I hear that you and your band have sold your güiro and bought a spring reverb.
I hear that you and your band have sold your spring reverb and bought a güiro.
I hear everybody that you know is more relevant than everybody that I know.
But have you seen my records?
Man Eating Sloth,
Depeche Mode,
Sister Nancy,
Newcleus,
The Grass Roots,
Susan Cadogan,
Avey Tare,
Blancmange,
Angry Samoans,
Bootsy Collins,
Sugar Minott,
Anthony Braxton,
Basic Channel,
Don Cherry,
Tommy Roe,
Tubeway Army,
Porter Ricks,
The Seeds,
The New Christs,
Gang Starr,
Scratch Acid,
Sticky Fingaz feat. Raekwon,
Brass Construction,
Throbbing Gristle,
The Smoke,
Lou Christie,
The Raincoats,
Index,
Sandy B,
The Martian,
Grandmaster Flash,
Sunsets and Hearts,
The Cramps,
Iggy Pop,
Lower 48,
The Fugs,
The Blues Magoos,
Infiniti,
T.S.O.L.,
The Toasters,
Scrapy,
OOIOO,
Aswad,
Crispian St. Peters,
Public Image Ltd.,
Bob Dylan,
The Five Americans,
Steve Hackett,
The Flesh Eaters,
Mad Mike,
U.S. Maple,
Nick Cave & The Bad Seeds,
Richard Hell and the Voidoids,
Boz Scaggs,
Youth Brigade,
the Soft Cell,
Bizarre Inc.,
Marmalade,
Cal Tjader,
Pole,
New Order,
Kool G Rap & DJ Polo, Kool G Rap & DJ Polo, Kool G Rap & DJ Polo, Kool G Rap & DJ Polo.

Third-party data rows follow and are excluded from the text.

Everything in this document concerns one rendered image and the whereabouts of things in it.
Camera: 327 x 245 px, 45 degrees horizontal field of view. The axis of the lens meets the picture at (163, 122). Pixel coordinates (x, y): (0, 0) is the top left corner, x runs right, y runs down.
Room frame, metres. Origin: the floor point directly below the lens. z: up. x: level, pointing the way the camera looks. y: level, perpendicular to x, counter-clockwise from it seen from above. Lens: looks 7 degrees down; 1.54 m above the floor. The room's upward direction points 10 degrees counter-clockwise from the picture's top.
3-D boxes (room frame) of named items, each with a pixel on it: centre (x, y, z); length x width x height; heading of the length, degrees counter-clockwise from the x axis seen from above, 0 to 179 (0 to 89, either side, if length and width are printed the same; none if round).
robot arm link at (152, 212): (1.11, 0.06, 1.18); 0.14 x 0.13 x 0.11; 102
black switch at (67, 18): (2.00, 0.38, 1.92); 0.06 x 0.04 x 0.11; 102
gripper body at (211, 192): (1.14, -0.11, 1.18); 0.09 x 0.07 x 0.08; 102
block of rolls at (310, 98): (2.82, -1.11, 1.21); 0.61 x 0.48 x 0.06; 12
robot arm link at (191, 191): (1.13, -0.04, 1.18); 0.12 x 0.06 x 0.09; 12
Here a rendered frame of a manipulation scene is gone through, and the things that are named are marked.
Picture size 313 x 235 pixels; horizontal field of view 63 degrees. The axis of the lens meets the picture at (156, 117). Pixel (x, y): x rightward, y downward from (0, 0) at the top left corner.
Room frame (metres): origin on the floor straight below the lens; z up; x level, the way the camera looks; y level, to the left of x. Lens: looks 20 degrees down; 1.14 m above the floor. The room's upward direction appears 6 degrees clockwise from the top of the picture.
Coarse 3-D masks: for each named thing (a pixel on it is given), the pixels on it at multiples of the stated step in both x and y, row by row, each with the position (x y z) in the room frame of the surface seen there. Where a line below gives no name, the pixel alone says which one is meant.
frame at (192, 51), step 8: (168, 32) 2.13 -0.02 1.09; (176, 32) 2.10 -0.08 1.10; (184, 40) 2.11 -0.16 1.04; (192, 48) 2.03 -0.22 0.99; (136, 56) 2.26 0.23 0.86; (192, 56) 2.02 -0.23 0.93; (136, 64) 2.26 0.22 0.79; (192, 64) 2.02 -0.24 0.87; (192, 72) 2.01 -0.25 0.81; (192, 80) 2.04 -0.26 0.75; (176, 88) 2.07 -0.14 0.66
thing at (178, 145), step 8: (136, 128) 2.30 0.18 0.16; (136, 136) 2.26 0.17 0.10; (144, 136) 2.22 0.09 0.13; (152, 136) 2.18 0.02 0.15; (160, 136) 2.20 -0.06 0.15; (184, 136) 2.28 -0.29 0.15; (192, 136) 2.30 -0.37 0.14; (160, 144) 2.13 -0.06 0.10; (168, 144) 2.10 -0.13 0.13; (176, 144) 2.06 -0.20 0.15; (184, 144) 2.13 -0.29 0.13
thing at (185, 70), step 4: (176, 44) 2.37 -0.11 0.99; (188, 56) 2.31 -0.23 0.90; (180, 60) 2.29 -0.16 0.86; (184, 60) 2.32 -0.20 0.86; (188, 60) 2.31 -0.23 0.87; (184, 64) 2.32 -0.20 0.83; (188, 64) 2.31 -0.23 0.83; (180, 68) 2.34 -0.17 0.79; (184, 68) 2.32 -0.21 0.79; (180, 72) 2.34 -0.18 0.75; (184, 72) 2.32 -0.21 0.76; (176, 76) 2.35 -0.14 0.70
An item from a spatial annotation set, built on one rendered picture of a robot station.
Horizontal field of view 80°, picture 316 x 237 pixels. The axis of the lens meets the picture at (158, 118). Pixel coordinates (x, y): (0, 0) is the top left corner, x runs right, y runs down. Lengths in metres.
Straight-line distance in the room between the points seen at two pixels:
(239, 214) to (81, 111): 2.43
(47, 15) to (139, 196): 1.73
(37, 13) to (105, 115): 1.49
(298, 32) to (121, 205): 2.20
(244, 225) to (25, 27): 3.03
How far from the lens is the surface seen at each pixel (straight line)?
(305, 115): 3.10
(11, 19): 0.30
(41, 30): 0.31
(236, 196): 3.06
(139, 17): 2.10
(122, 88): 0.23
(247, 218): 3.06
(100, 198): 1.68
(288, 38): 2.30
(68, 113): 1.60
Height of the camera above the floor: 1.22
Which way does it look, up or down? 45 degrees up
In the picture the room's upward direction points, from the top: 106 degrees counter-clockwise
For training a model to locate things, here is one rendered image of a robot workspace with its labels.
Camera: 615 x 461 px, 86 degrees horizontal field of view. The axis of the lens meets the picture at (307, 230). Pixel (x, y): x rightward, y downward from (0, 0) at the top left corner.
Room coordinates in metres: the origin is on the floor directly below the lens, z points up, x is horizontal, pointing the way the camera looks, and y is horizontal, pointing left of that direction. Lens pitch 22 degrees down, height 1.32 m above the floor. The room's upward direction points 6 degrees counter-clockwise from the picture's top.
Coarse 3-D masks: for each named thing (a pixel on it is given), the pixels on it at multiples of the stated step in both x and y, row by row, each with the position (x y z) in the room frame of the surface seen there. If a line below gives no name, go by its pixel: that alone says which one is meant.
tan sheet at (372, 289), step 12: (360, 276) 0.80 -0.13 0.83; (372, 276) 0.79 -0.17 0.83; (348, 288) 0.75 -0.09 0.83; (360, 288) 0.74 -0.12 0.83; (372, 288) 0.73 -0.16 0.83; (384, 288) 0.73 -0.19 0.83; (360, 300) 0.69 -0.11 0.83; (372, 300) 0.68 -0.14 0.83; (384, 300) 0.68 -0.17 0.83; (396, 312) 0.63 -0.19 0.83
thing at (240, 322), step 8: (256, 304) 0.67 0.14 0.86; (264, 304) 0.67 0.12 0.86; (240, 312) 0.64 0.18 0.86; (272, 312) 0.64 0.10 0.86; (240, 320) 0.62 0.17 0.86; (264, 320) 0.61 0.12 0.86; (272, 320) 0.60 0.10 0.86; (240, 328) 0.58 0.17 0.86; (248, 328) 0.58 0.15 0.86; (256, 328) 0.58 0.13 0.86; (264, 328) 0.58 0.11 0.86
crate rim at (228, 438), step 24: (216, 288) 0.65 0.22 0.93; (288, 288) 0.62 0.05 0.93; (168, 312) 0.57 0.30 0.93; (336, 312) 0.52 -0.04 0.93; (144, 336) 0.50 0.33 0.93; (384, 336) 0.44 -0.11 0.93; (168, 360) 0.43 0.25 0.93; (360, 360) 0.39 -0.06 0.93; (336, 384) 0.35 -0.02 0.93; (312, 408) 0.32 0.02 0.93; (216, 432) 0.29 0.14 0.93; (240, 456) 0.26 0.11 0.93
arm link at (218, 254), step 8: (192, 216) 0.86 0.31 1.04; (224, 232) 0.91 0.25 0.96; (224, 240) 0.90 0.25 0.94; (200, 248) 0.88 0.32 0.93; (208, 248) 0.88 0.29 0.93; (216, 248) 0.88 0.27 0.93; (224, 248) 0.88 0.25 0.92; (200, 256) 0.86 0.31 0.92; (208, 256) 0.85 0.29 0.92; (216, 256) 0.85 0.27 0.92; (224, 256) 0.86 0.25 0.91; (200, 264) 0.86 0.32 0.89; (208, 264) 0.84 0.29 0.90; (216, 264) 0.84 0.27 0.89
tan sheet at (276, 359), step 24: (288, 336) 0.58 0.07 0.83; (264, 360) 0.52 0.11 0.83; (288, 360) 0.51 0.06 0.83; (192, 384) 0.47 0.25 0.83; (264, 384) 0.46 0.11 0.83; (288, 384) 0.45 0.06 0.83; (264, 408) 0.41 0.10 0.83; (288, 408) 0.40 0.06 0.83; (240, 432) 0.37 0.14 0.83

You don't know what you really want.
You don't know what you really want.
You don't know what you really want.
You don't know what you really want.
You don't know what you really want.
You don't know what you really want.
You don't know what you really want.
You don't know what you really want.
You don't know what you really want.
You don't know what you really want.
You don't know what you really want.
You don't know what you really want.
You don't know what you really want.
You don't know what you really want.
You don't know what you really want.